● **YOUR ASSIGNMENT**
Copy each entry as it stands, leaving nothing out.

[Stored entries]
▶

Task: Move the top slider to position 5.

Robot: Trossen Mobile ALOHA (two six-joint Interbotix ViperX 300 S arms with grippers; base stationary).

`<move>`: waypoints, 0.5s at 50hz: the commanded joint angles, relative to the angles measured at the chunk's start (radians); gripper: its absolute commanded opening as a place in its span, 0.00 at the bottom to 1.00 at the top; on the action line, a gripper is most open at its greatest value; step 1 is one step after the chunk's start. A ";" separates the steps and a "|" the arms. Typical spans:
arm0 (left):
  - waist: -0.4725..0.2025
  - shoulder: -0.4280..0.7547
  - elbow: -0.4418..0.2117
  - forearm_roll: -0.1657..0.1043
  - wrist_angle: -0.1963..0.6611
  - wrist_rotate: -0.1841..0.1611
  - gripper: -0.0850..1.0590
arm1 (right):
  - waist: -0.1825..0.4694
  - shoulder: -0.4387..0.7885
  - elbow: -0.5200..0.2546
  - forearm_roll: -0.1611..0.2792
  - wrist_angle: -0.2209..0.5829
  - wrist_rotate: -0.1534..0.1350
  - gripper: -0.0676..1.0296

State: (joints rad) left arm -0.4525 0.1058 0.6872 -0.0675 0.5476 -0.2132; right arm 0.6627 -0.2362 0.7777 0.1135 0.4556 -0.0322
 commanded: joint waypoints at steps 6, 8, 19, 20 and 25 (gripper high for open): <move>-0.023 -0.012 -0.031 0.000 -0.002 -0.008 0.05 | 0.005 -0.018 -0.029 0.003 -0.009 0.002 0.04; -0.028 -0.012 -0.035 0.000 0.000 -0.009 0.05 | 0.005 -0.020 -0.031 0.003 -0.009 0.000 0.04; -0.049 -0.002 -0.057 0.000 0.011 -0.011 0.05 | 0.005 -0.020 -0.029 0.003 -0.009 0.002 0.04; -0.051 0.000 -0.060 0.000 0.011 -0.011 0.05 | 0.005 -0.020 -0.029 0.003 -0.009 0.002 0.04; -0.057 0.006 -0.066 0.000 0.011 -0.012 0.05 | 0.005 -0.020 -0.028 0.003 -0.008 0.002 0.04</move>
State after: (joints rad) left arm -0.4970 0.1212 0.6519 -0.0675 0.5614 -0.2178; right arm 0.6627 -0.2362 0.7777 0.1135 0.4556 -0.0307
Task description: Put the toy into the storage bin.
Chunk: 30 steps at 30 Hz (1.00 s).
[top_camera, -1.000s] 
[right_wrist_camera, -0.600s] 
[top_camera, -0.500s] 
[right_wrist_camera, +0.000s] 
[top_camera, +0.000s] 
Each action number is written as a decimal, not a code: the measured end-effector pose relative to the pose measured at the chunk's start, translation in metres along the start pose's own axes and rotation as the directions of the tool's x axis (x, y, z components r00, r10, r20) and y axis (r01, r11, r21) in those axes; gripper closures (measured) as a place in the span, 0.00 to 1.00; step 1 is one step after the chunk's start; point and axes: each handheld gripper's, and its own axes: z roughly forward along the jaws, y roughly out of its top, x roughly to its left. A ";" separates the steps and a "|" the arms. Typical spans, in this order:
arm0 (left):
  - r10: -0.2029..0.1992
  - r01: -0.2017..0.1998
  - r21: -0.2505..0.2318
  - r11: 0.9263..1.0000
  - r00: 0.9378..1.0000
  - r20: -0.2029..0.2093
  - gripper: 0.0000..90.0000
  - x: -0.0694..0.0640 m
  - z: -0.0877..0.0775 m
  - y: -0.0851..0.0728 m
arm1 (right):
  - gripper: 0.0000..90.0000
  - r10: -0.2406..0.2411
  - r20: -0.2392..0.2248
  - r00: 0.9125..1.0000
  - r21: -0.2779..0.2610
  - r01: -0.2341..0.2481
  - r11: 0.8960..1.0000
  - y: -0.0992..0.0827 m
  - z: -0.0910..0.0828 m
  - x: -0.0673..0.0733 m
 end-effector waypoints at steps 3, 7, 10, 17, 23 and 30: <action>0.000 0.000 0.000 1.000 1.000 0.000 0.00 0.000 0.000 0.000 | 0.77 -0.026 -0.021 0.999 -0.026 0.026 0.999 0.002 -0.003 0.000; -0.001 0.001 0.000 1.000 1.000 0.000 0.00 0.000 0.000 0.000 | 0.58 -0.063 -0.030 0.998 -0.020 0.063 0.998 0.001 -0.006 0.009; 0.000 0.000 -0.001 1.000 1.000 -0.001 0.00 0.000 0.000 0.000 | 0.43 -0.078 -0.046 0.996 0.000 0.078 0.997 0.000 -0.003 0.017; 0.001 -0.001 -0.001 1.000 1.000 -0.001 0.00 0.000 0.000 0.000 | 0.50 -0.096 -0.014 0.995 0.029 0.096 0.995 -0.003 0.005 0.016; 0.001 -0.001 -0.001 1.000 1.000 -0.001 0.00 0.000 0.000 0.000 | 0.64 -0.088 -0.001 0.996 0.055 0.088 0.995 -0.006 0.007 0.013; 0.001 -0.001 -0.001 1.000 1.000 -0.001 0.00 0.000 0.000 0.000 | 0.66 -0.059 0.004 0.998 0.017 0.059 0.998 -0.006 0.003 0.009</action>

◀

● **EXERCISE SOLUTION**
Task: Move the top slider to position 5.

Robot: Trossen Mobile ALOHA (two six-joint Interbotix ViperX 300 S arms with grippers; base stationary).

`<move>`: waypoints, 0.5s at 50hz: the commanded joint angles, relative to the angles measured at the chunk's start (radians); gripper: its absolute commanded opening as a place in its span, 0.00 at the bottom to 1.00 at the top; on the action line, a gripper is most open at its greatest value; step 1 is one step after the chunk's start. A ";" separates the steps and a "|" the arms. Typical spans:
arm0 (left):
  - waist: -0.4725..0.2025
  - shoulder: -0.4280..0.7547
  - elbow: -0.4418..0.2117
  - forearm_roll: -0.1657..0.1043
  - wrist_angle: -0.1963..0.6611
  - wrist_rotate: -0.1841..0.1611
  - gripper: -0.0850..1.0590
arm1 (right):
  - waist: -0.1825..0.4694
  - shoulder: -0.4387..0.7885
  - elbow: -0.5200..0.2546
  - forearm_roll: -0.1611..0.2792
  - wrist_angle: -0.2209..0.5829
  - wrist_rotate: -0.1534..0.1350
  - gripper: -0.0676..1.0296

State: (joints rad) left arm -0.4525 0.1058 0.6872 -0.0675 0.5476 -0.2132; right arm 0.6627 -0.2362 0.7777 0.1135 0.4556 -0.0322
 commanded: joint waypoints at steps 6, 8, 19, 20 and 25 (gripper high for open): <move>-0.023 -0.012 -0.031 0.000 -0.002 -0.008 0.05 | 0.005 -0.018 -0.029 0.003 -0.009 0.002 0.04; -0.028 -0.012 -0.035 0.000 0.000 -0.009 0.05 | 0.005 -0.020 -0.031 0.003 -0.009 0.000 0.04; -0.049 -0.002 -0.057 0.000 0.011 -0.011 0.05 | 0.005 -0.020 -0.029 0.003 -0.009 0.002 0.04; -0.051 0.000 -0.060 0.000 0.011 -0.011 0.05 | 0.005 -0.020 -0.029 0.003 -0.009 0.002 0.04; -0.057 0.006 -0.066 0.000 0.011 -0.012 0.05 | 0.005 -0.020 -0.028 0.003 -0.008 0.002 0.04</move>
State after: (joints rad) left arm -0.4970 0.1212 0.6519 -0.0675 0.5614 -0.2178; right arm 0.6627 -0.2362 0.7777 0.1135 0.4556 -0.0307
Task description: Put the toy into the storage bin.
Chunk: 30 steps at 30 Hz (1.00 s).
[top_camera, -1.000s] 
[right_wrist_camera, -0.600s] 
[top_camera, -0.500s] 
[right_wrist_camera, +0.000s] 
[top_camera, +0.000s] 
Each action number is written as a decimal, not a code: the measured end-effector pose relative to the pose measured at the chunk's start, translation in metres along the start pose's own axes and rotation as the directions of the tool's x axis (x, y, z components r00, r10, r20) and y axis (r01, r11, r21) in those axes; gripper closures (measured) as a place in the span, 0.00 to 1.00; step 1 is one step after the chunk's start; point and axes: each handheld gripper's, and its own axes: z roughly forward along the jaws, y roughly out of its top, x roughly to its left. A ";" separates the steps and a "|" the arms. Typical spans, in this order:
arm0 (left):
  - r10: -0.2029..0.1992
  - r01: -0.2017..0.1998
  - r21: -0.2505..0.2318
  - r11: 0.9263..1.0000
  - r00: 0.9378..1.0000
  - r20: -0.2029..0.2093
  - gripper: 0.0000..90.0000
  - x: -0.0694..0.0640 m
  - z: -0.0877..0.0775 m
  - y: -0.0851..0.0728 m
arm1 (right):
  - gripper: 0.0000..90.0000
  - r10: -0.2406..0.2411
  - r20: -0.2392..0.2248
  - r00: 0.9125..1.0000
  - r21: -0.2779..0.2610
  - r01: -0.2341..0.2481
  - r11: 0.8960..1.0000
  - y: -0.0992..0.0827 m
  - z: -0.0910..0.0828 m
  - x: -0.0673..0.0733 m
 end-effector waypoints at steps 3, 7, 10, 17, 23 and 30: <action>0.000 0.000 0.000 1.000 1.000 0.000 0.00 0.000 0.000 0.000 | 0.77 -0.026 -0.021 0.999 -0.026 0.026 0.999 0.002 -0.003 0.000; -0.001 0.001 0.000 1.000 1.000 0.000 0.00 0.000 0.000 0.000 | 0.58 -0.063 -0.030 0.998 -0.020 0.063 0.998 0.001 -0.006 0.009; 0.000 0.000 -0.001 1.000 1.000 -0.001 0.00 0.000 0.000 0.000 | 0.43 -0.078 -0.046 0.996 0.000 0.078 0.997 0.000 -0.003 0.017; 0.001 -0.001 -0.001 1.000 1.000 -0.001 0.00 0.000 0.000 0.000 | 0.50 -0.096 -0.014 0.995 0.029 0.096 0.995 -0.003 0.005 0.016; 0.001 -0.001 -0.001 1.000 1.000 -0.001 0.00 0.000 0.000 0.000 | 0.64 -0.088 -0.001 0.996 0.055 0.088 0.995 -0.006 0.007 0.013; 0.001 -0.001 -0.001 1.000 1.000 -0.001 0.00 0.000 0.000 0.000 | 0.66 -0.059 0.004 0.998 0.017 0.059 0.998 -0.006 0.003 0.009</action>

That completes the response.